Hartco Inc.

Hartco Inc.

February 19, 2015 18:54 ET

Hartco Receives Letter of Intent From Mr. Harry Hart to Privatize Company

MONTREAL, CANADA--(Marketwired - Feb. 19, 2015) - Hartco Inc. ("Hartco" or the "Company") (TSX:HCI) today announced that its Board of Directors has received a letter of intent from Mr. Harry Hart and a company under his control confirming their intention to acquire all of the issued and outstanding common shares of Hartco, other than shares held directly or indirectly by Mr. Hart, at a price of $3.25 in cash per share, representing total consideration of approximately $16.0 million.

Mr. Harry Hart is the founder, Executive Chairman and Chief Executive Officer of Hartco. Mr. Hart owns, directly or indirectly, or exercises control or direction over, 8,285,300 common shares of Hartco, representing approximately 62.66% of Hartco's 13,222,104 issued and outstanding shares.

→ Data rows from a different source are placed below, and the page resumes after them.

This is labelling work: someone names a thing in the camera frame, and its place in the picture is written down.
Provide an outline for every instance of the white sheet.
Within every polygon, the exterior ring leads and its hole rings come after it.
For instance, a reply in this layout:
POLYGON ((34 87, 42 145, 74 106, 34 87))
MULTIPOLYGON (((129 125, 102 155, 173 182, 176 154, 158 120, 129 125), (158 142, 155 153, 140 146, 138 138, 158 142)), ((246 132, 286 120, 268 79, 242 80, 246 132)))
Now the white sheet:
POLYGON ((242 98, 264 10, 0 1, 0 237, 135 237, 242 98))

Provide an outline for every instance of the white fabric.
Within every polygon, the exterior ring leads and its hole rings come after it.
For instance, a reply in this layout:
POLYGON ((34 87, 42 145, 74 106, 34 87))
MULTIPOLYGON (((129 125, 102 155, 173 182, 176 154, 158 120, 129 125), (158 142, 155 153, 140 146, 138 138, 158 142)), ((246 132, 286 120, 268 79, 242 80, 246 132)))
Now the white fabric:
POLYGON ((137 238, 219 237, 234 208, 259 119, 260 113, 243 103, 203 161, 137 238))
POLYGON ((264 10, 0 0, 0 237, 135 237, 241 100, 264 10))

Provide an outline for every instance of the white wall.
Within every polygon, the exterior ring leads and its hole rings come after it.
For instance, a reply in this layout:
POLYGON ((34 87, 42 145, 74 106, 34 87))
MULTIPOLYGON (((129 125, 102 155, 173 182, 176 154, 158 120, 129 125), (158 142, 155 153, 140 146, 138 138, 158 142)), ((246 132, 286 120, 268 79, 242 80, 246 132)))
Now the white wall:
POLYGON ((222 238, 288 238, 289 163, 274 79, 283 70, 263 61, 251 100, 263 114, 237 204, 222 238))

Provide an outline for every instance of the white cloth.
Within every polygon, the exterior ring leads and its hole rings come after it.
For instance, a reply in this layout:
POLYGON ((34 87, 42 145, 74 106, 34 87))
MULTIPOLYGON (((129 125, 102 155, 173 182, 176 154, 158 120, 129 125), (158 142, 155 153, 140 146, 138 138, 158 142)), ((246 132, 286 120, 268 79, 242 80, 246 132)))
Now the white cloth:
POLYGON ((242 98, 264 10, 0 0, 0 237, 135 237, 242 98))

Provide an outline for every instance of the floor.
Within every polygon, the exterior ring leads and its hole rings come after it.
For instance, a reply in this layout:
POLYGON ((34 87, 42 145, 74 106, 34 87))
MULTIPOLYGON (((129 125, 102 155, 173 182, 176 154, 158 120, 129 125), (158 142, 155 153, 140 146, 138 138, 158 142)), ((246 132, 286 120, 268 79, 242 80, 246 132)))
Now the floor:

Hartco also announces that Mr. Hart has advised the Company that he has entered into a Support and Voting Agreement with two institutional shareholders holding an aggregate of 2,422,000 Hartco shares, representing approximately 18.32% of Hartco's outstanding shares and approximately 49.06% of the shares not owned or controlled by Mr. Hart, under which they have agreed to vote their shares in favour of the transaction at any meeting of Hartco shareholders called for that purpose.

A special committee of the Board of Directors of Hartco, comprised exclusively of independent directors, will review the letter of intent received from Mr. Hart with the special committee's financial and legal advisors and will formally respond to Mr. Hart following completion of that process.

The $3.25 per share cash consideration represents a premium of approximately 32.65% to the volume-weighted average trading price of Hartco's shares on the Toronto Stock Exchange for the last 20 trading days.

The letter of intent from Mr. Hart sets out that if Mr. Hart and the company under his control enter into a definitive agreement with Hartco, the definitive agreement will provide that if Hartco subsequently receives a "Superior Proposal" from a third party, as determined by the Board of Directors of Hartco following the exercise of its fiduciary duties, Mr. Hart does not exercise his right to match such "Superior Proposal" and Hartco enters into a definitive, binding agreement with the third party regarding its "Superior Proposal", Mr. Hart and the company under his control will be required to sell all of their Hartco shares to such third party in accordance with the terms and conditions of the "Superior Proposal".

About Hartco Inc.

Hartco Inc. (TSX:HCI) has been a leader in the Canadian information technology business for more than thirty years and is the parent company of Metafore Technologies Inc. As one of Canada's leading IT solution providers, Metafore designs, supplies, installs and supports information technology solutions that contribute to improved productivity and overall business performance of private and public sector organizations of every size across Canada. For more information, please visit www.hartco.com or www.metafore.ca.

Forward-Looking Statements

This news release contains forward-looking statements within the meaning of applicable securities laws. Such forward-looking statements may include, without limitation, statements regarding the completion of the proposed "going private" transaction and other statements that are not historical facts. Such statements are subject to assumptions, risks and uncertainties, including those discussed in our filings on SEDAR. Actual results or events may vary materially from expected results or events. In particular, the timing and completion of the proposed "going private" transaction will be subject to certain conditions, termination rights and other risks and uncertainties. Accordingly, there can be no assurance that the proposed "going private" transaction will occur, or that it will occur on the timetable or on the terms and conditions contemplated. We do not undertake any obligation to publicly update any forward-looking statements, whether as a result of new information, future events, or otherwise.